◆ Work to complete:
Going from the line that contains "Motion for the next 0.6" down to the last line in the listing below, reproduce every line exactly and include no others.

◆ Extracted data:

★ ★ ★

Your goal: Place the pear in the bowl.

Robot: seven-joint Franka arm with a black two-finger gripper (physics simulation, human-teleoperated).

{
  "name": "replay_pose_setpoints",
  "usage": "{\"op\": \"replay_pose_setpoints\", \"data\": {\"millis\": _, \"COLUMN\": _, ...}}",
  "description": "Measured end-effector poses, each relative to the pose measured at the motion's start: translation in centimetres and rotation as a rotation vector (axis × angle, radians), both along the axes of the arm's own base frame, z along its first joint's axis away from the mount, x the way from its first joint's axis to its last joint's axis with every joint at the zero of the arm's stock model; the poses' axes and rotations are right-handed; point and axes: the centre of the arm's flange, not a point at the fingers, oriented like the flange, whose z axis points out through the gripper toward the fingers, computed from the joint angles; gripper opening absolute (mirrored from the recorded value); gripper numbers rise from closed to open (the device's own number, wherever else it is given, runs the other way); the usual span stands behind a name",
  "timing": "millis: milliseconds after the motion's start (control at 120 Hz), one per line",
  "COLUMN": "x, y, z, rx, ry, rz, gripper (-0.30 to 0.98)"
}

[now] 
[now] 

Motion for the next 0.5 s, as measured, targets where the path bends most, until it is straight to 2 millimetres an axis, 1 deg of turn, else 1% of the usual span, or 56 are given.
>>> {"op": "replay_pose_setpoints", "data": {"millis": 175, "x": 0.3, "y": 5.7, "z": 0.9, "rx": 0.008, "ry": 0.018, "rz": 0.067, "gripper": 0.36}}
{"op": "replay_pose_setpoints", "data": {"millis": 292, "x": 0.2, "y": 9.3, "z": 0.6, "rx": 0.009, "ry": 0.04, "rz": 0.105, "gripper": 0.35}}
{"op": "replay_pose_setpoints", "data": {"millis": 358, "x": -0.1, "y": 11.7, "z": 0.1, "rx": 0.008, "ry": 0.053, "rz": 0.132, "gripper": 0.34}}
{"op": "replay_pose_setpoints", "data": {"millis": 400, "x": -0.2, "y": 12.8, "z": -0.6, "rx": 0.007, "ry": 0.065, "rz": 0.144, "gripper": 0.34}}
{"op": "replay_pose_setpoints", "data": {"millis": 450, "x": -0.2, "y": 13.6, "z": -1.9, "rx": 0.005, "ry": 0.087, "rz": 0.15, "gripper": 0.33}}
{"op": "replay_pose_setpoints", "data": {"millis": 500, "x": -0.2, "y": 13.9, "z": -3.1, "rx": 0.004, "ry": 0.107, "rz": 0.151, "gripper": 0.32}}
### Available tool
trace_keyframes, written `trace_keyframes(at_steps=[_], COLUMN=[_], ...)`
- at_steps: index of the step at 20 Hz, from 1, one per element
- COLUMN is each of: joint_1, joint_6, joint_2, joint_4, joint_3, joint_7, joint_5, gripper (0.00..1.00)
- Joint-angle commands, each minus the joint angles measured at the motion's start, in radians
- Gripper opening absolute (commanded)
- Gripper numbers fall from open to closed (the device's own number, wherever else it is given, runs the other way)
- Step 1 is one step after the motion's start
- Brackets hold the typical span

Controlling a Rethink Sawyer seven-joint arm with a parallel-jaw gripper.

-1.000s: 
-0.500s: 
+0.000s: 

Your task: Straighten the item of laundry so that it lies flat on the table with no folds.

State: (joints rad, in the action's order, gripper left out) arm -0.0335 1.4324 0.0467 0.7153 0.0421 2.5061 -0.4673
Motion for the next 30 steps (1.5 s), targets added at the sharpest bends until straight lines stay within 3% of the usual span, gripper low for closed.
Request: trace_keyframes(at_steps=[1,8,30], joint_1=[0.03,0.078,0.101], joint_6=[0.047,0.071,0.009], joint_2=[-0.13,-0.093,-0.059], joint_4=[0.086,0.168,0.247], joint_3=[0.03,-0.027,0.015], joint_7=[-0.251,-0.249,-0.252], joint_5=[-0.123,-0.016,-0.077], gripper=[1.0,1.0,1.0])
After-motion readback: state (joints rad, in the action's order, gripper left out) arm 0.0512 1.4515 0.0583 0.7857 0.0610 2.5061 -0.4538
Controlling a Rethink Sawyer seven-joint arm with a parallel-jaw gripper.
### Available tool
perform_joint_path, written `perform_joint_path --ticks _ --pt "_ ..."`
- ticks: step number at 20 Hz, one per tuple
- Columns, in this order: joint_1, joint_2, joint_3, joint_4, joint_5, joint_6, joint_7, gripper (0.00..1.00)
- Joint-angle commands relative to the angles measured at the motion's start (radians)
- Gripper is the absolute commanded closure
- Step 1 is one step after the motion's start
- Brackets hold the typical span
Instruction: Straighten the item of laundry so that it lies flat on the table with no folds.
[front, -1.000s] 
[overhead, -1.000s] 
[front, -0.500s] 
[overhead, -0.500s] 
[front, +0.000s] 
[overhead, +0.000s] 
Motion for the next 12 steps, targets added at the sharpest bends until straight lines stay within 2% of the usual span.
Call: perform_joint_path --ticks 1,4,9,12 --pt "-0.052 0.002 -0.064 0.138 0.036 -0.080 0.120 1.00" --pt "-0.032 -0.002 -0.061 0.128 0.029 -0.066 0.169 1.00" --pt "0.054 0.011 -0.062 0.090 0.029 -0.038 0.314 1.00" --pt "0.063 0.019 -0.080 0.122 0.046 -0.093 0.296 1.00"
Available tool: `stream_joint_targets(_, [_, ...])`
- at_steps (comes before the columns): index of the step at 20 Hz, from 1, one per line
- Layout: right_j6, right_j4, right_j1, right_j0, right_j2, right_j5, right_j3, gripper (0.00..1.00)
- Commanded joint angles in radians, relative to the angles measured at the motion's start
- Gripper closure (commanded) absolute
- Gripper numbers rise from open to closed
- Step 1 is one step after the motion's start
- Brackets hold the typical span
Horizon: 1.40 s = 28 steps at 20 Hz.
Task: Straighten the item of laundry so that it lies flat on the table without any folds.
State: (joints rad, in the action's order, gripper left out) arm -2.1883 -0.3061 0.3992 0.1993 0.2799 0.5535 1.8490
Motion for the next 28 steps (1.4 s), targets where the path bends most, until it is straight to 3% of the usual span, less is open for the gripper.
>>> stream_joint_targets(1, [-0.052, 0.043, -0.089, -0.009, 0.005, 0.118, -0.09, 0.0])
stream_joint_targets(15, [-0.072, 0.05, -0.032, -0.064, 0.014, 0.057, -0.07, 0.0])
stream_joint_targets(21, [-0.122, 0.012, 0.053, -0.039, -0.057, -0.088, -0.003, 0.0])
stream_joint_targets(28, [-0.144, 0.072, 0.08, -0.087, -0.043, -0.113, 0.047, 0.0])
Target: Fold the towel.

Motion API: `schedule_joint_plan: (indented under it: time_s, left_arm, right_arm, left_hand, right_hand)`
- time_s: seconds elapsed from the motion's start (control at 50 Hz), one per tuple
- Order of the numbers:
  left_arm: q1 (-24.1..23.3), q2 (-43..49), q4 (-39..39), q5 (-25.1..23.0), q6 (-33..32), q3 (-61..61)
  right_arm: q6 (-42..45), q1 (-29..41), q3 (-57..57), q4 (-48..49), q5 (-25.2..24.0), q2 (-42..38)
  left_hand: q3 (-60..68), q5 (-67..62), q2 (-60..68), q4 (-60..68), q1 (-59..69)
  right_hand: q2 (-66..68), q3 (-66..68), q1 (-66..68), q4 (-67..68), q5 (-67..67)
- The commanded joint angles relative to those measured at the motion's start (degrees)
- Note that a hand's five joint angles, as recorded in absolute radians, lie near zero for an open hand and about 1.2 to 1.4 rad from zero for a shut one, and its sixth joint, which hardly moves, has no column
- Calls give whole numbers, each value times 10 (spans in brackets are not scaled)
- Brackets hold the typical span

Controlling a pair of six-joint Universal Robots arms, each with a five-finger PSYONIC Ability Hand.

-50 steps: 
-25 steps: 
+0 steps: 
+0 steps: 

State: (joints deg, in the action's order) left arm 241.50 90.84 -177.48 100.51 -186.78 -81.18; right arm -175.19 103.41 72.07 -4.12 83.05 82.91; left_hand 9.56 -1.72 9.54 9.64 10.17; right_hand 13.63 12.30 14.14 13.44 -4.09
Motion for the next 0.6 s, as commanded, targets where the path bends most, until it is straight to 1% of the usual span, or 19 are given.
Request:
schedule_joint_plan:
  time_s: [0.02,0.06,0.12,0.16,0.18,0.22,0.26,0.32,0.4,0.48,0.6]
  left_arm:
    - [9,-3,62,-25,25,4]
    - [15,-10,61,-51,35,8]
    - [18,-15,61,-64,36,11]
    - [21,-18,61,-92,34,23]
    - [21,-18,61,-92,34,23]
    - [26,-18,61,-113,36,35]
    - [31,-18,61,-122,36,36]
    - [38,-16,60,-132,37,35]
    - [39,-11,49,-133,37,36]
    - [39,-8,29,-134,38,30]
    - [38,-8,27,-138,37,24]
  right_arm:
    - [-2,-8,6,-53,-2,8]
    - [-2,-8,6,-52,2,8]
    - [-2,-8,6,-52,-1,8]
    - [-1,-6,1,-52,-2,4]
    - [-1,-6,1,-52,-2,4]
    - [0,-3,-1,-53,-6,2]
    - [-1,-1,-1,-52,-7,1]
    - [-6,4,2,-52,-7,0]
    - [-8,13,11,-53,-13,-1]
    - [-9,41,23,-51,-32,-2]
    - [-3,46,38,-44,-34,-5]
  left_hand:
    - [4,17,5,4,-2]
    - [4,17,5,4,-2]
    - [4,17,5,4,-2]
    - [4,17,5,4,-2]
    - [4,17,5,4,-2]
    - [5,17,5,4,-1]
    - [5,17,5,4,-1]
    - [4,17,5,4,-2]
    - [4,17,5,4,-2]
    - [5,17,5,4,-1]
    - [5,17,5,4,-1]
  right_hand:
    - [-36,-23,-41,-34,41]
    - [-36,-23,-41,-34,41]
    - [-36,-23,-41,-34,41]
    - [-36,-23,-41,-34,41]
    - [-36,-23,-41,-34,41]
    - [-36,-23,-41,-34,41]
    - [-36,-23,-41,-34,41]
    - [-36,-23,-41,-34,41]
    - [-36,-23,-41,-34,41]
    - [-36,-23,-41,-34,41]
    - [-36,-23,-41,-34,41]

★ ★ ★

◆ Result for this task:
Motion for the next 0.6 s, as commanded, targets where the path bends most, until it is straight to 1% of the usual span, or 19 are given.
Request:
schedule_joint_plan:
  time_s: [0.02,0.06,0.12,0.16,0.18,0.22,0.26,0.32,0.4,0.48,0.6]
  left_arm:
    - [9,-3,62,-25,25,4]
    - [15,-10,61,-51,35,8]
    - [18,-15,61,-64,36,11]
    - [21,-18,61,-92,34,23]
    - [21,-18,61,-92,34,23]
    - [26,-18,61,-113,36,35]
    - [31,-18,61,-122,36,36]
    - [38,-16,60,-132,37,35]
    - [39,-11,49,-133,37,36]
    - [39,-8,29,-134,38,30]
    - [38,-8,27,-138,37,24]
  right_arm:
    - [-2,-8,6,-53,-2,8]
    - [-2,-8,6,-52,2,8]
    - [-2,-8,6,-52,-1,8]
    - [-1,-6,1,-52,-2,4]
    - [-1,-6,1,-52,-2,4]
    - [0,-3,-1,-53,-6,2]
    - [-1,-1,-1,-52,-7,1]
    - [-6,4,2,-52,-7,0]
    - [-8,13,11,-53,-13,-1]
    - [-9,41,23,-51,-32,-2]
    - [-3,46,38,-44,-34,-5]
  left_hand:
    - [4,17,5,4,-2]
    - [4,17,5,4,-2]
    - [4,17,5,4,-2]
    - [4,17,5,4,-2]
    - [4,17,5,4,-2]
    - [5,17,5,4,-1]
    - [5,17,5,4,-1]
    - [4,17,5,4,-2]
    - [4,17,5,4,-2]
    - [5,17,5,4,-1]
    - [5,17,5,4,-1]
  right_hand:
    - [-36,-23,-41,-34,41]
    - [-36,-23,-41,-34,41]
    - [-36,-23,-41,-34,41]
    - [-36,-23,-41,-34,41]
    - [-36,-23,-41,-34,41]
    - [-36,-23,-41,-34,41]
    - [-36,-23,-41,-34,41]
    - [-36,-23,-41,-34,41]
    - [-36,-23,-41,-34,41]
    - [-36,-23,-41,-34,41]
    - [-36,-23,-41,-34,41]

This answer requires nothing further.